気がつけば窓から入り込む赤やオレンジの光はさっきよりも強くなっているようだ。今がピークかもしれない。
僕はソファの上で長座の格好をして良く冷静になって寝る前の行動を思い出そうとした。しかし、なにも思い出せない。そう思うと、なぜかいっそう焦って余計考えられなくなっていく。
そうだ、スマホはどうしたかな。
僕は時間のことはおいといてスマホを探すためにソファから立ち上がった。
いつもだったらズボンのポケットに入れて持ち歩いているか、側においておくのに。
コンロと冷蔵庫と電子レンジが置いてあるだけの使われていないキッチンにはスマホはなかった。リビングの隣の六畳間にはタンスがあるだけで、寝る前に使ったとは思えなかった。なんとなく、外出はしていないと思ったのだ。うちはトイレとお風呂が同じひとつの部屋だ。もしかしたら寝る前にトイレに行っているかもしれないと思った。しかし、そこにもスマホはなかった。一応、ベランダだって見た。
どういうことだ…。
家の中のどこにもスマホがない。
しかもデジタル時計もないだなんて。
ますます、時間がわからないじゃないか。
一度、ソファに戻って気持ちを落ち着かせるために座った。
ふと、壁にかかっているアナログ時計に目がいった。
えっ!
どういうことだ。
時計の針が、いや時間の進みが明らかにおかしいのだ。僕は家中をスマホを探しながら歩き回ったのだ。普通に考えて十五分くらいは経っているはず。なのに時計の針は六時三分を指していた。
なぜだ。
僕のさっきの行動が三分で終わるものだとは思えない。
時計を見てみても決して秒針がゆっくり動いているわけでない。だが、時間がゆっくりになっている、そう感じたのだ。
窓から入り込んでくる光は相変わらず赤やオレンジだ。とてもきれいでずっと見ていたくなるような、この世の人工物では作ることのできない光。

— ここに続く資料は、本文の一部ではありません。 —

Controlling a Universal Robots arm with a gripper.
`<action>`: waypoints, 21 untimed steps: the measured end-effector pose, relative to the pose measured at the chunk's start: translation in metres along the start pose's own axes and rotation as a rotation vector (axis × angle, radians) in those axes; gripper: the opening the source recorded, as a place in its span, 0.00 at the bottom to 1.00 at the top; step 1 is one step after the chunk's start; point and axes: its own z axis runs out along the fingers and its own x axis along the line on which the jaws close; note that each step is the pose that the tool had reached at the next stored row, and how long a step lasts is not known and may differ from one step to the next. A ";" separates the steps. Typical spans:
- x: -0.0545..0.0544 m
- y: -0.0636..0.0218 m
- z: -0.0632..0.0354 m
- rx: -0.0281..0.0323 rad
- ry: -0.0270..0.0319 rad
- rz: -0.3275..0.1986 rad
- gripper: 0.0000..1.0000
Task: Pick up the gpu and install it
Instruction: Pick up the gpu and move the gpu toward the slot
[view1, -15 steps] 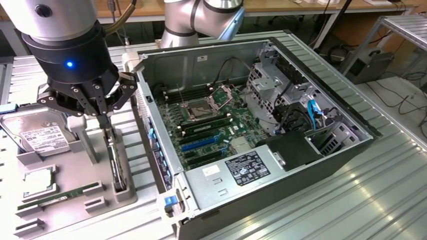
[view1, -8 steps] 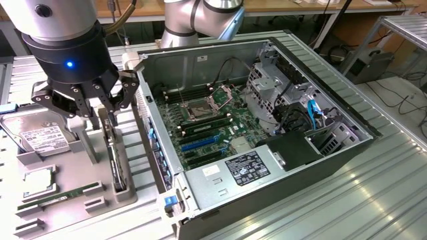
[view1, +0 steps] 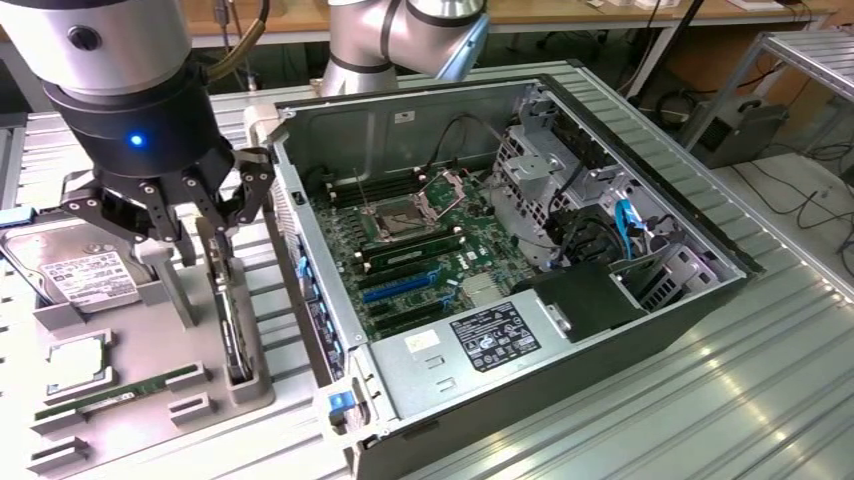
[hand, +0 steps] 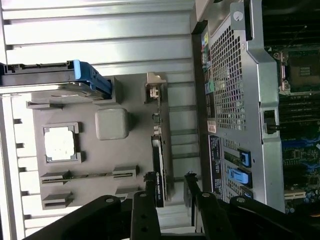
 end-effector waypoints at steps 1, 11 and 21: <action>0.002 -0.0003 0.0037 -0.0001 -0.0001 0.001 0.36; 0.004 -0.0013 0.0297 -0.0001 -0.0001 0.001 0.36; 0.005 -0.0021 0.0508 0.0001 0.0020 0.001 0.36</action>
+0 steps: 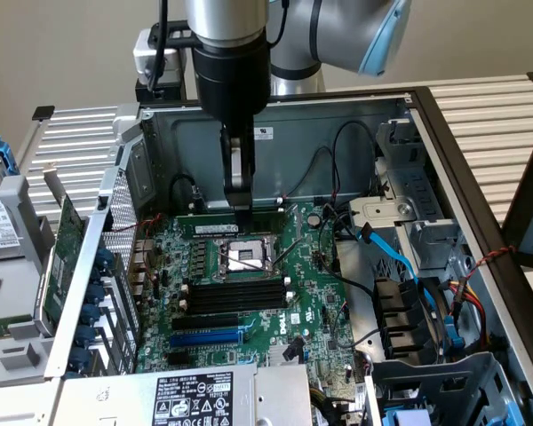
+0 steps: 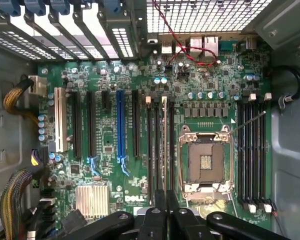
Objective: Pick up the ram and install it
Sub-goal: 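Insert the ram into the slot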
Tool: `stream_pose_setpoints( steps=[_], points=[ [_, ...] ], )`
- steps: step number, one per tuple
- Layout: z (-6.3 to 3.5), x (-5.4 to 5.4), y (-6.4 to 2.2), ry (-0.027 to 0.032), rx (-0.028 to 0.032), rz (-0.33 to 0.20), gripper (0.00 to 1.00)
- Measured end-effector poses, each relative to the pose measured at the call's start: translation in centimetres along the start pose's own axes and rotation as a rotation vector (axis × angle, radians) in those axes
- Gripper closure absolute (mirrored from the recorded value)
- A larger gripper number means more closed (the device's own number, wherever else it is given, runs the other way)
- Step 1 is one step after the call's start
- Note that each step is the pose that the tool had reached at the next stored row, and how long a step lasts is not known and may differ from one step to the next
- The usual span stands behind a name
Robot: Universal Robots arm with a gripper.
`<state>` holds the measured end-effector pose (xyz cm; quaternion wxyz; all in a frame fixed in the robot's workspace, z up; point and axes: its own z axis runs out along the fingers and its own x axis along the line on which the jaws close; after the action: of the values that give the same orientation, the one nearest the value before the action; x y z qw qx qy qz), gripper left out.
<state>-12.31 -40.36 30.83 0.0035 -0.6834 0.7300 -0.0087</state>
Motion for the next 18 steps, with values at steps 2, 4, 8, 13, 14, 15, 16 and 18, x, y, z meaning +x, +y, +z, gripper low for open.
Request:
stream_pose_setpoints(
  steps=[2, 4, 8, 13, 14, 15, 16, 18],
  points=[
    [0.36, 0.0, 0.01, -0.0001, -0.0001, 0.002, 0.88],
    [0.72, 0.0, 0.01, 0.0, -0.0001, 0.003, 0.88],
    [1.45, 0.0, 0.02, 0.0, 0.0, 0.006, 0.88],
    [2.21, 0.1, 0.03, 0.001, 0.0, 0.011, 0.88],
    [2.33, 0.1, 0.03, 0.0015, 0.0, 0.012, 0.88],
    [2.46, 0.1, 0.03, 0.0017, 0.0001, 0.013, 0.88],
    [2.6, 0.1, 0.03, 0.002, 0.0001, 0.013, 0.88],
    [2.95, 0.1, 0.04, 0.002, 0.0002, 0.014, 0.88]
  ],
)
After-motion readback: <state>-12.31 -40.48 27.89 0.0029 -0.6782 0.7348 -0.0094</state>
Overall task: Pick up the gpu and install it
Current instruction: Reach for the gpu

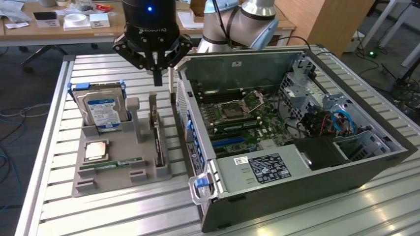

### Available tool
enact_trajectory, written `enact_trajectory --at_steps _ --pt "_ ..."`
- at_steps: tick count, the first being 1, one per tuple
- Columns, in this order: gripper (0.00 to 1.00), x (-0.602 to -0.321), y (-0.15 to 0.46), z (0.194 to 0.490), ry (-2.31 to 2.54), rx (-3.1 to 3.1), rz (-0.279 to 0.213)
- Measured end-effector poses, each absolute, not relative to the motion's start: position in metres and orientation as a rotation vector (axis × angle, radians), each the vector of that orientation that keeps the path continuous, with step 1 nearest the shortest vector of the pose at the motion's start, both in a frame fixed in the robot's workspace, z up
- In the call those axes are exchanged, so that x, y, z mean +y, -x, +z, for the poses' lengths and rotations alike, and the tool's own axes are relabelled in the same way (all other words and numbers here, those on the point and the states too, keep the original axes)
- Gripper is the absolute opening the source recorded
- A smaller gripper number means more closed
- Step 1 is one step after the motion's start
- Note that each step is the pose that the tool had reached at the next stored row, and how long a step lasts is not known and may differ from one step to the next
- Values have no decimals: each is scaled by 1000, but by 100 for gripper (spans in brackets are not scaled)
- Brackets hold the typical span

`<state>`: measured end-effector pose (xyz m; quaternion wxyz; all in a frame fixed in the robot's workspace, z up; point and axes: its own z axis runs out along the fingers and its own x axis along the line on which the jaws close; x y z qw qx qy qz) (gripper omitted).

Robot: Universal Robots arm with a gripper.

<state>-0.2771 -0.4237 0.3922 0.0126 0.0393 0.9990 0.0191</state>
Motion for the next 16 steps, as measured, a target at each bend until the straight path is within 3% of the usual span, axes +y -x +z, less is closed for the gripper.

僕はその時、今が午前なのか午後なのかわかった気がした。
その時、僕の心は考えることをやめどうでもよくなっていた。フワフワしたような感覚が胃のあたりにいる。
どれくらい、ボケッとしていただろうか。
時間は信用できないからわからない。また、だんだん眠くなってきた。
たぶん 寝たら また やり直し だな。
そして、彼は時の流れの中にまた連れていかれる。
読んでいただきありがとうございました。